Requirement -
Collect each line of the records containing the string "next".

═══ Given records

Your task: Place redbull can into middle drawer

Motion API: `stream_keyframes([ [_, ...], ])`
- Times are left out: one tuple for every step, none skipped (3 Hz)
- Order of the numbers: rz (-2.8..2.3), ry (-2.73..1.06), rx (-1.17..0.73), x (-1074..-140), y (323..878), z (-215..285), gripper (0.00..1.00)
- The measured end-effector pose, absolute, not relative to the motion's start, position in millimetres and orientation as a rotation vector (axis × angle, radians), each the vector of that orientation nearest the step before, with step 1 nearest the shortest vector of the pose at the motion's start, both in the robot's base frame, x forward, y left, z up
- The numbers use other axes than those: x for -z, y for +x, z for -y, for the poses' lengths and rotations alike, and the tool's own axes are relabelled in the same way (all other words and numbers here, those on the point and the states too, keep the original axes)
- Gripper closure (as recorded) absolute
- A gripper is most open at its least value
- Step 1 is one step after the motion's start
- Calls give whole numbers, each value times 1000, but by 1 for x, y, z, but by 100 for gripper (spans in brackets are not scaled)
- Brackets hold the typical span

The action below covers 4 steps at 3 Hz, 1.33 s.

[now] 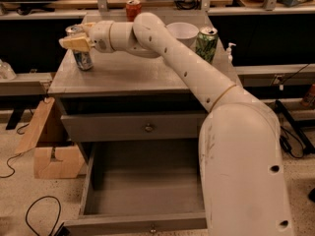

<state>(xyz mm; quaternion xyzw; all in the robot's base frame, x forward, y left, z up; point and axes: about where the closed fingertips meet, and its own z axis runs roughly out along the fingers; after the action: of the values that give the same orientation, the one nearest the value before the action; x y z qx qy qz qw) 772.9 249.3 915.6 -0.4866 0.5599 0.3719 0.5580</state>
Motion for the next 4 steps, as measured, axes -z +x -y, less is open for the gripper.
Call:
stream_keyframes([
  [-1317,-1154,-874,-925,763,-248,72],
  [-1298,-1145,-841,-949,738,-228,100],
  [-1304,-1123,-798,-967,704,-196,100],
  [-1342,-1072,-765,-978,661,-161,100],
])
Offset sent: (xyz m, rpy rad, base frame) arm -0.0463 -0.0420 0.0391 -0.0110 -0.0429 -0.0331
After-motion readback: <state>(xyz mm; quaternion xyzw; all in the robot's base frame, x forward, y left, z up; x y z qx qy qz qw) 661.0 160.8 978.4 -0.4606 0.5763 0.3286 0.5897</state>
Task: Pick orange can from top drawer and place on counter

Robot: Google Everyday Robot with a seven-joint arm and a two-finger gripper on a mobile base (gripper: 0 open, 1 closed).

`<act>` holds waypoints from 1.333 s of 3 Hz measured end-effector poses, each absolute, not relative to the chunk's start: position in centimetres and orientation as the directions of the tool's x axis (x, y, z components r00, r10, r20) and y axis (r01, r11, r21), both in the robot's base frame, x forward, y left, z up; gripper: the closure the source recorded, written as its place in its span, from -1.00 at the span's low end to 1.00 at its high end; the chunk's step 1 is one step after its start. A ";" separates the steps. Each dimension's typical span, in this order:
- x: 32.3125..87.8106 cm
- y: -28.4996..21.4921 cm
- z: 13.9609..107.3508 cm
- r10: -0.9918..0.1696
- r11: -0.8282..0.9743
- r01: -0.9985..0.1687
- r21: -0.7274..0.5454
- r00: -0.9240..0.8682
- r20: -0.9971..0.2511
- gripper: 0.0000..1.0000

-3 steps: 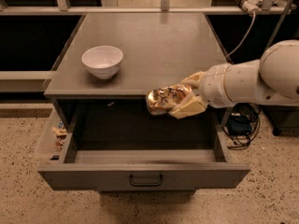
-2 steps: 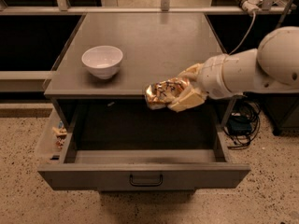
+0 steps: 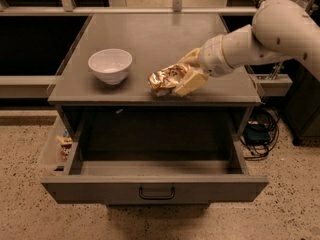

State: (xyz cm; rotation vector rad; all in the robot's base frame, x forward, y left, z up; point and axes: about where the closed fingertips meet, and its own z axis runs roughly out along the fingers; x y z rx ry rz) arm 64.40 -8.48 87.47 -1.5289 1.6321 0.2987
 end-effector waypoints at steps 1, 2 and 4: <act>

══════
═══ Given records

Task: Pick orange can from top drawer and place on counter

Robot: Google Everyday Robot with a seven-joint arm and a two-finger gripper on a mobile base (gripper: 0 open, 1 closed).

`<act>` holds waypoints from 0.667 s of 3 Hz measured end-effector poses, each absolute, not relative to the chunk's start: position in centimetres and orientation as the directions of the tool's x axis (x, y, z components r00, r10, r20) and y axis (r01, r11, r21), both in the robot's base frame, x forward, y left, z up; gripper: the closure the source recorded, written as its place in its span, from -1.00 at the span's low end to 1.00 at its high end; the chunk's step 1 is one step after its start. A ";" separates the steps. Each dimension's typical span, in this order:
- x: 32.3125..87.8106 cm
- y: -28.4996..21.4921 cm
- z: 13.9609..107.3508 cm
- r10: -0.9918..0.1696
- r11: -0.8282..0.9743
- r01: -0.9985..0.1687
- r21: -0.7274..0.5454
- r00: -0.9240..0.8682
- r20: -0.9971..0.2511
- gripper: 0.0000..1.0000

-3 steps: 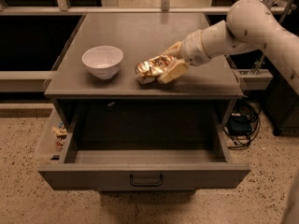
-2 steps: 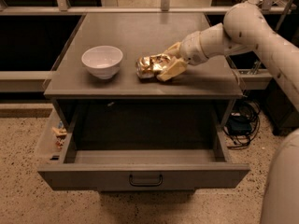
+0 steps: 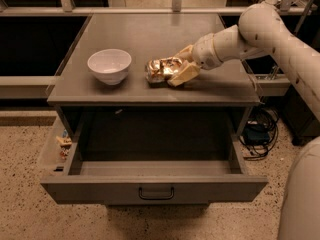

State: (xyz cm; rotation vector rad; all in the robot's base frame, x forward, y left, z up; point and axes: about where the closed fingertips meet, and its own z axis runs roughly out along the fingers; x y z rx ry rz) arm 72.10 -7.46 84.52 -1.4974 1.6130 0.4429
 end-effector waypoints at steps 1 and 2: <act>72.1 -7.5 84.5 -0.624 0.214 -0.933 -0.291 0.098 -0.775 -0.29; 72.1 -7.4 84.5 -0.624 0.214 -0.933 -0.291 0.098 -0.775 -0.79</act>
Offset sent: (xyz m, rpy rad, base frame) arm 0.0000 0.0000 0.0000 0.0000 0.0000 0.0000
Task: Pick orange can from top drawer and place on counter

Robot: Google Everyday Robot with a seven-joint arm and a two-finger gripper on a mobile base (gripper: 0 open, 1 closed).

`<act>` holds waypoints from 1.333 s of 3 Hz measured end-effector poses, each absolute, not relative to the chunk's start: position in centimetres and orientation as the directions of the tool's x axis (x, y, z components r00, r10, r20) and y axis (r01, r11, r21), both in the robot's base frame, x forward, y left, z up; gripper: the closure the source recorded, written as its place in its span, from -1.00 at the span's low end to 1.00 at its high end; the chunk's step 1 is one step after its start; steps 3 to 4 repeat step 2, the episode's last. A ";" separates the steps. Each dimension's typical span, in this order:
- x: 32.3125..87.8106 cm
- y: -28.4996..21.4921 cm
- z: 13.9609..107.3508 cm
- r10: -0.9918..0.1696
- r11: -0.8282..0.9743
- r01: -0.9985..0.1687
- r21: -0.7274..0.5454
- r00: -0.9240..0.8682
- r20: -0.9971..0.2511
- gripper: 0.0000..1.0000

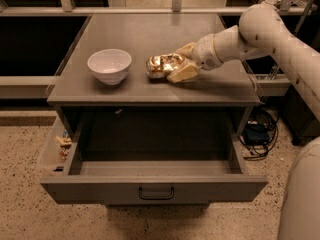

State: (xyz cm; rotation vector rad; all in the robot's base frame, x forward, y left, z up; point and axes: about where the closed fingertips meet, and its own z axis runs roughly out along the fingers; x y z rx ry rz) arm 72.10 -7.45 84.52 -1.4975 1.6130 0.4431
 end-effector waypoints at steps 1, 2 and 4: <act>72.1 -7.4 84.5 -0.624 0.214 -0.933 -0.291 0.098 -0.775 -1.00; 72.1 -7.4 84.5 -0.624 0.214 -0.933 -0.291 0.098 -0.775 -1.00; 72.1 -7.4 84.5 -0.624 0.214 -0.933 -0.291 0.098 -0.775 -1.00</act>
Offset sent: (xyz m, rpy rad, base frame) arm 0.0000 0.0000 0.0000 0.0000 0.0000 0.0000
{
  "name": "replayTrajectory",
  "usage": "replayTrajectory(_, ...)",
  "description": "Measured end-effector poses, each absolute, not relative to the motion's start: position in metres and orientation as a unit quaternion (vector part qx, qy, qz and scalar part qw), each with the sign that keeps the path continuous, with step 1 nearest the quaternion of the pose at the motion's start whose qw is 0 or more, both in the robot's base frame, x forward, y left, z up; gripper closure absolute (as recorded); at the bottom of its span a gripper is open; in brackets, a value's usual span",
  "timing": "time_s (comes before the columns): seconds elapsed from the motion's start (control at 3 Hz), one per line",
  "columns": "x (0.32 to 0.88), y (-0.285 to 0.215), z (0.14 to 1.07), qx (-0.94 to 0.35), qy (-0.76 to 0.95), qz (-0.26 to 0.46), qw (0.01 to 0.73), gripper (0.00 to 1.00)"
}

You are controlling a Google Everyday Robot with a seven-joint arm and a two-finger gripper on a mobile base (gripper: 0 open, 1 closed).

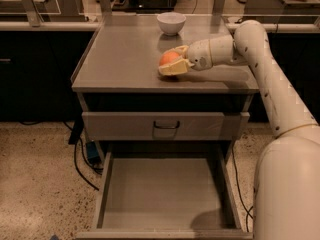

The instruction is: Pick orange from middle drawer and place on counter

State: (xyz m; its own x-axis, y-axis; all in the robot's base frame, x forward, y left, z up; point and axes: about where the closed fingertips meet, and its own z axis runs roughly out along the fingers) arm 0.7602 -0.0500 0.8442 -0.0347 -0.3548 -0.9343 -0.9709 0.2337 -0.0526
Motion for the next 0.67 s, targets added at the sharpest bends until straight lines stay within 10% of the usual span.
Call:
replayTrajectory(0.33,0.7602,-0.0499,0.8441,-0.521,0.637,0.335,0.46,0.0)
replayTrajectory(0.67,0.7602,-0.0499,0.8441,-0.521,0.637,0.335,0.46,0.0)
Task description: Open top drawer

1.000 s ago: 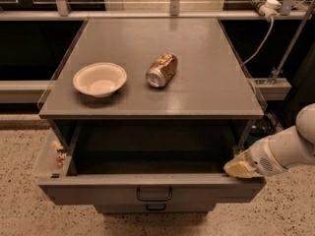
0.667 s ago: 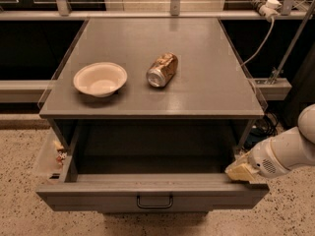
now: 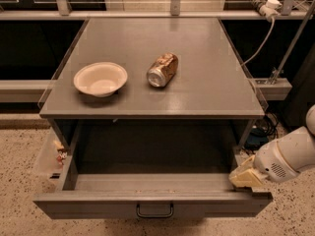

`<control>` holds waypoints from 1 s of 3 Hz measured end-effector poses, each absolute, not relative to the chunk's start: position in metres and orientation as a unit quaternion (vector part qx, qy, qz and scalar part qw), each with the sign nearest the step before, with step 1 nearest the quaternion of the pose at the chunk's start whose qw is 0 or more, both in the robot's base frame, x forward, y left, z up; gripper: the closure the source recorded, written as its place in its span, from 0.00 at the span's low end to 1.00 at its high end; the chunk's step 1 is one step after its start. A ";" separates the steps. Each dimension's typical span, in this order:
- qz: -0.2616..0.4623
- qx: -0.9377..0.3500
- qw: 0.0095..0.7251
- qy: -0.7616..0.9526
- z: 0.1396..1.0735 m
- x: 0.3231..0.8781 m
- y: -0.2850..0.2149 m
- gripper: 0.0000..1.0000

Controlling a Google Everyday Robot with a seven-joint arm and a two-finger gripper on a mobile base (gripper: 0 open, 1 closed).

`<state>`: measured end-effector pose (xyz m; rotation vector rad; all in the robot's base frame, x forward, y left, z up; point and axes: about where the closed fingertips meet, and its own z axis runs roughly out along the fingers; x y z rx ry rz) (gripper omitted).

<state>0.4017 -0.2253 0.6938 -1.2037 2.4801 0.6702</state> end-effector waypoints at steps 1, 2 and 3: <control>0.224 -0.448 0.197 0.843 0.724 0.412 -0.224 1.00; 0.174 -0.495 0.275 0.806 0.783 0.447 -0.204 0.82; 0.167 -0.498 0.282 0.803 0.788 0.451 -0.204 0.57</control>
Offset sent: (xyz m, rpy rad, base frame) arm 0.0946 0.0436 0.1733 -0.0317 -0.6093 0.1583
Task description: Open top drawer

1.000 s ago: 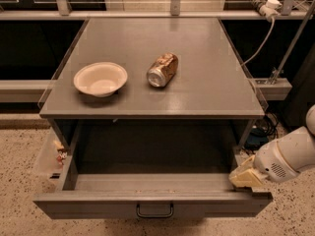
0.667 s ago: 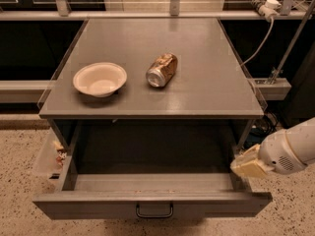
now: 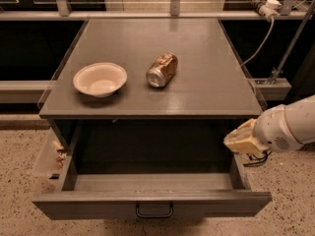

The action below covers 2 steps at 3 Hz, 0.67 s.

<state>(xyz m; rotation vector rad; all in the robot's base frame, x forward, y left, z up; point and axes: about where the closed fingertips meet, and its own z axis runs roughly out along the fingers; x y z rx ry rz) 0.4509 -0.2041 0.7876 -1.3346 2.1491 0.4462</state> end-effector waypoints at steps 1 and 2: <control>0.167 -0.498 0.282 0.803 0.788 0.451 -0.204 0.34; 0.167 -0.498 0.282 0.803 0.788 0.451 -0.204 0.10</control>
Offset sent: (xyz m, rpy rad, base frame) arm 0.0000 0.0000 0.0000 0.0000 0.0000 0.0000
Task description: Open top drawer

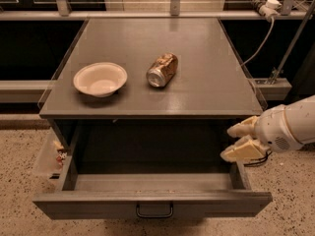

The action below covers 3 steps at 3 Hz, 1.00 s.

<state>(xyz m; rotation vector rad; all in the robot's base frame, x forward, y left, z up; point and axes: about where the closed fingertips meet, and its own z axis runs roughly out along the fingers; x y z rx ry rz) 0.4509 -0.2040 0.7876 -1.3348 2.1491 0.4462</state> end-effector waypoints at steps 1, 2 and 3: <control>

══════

Task response -
Motion for the next 4 steps, as measured, axes -z +x -y, less is open for the gripper.
Motion for the next 0.67 s, targets added at the sharpest bends until straight lines stay within 10% of the usual span.

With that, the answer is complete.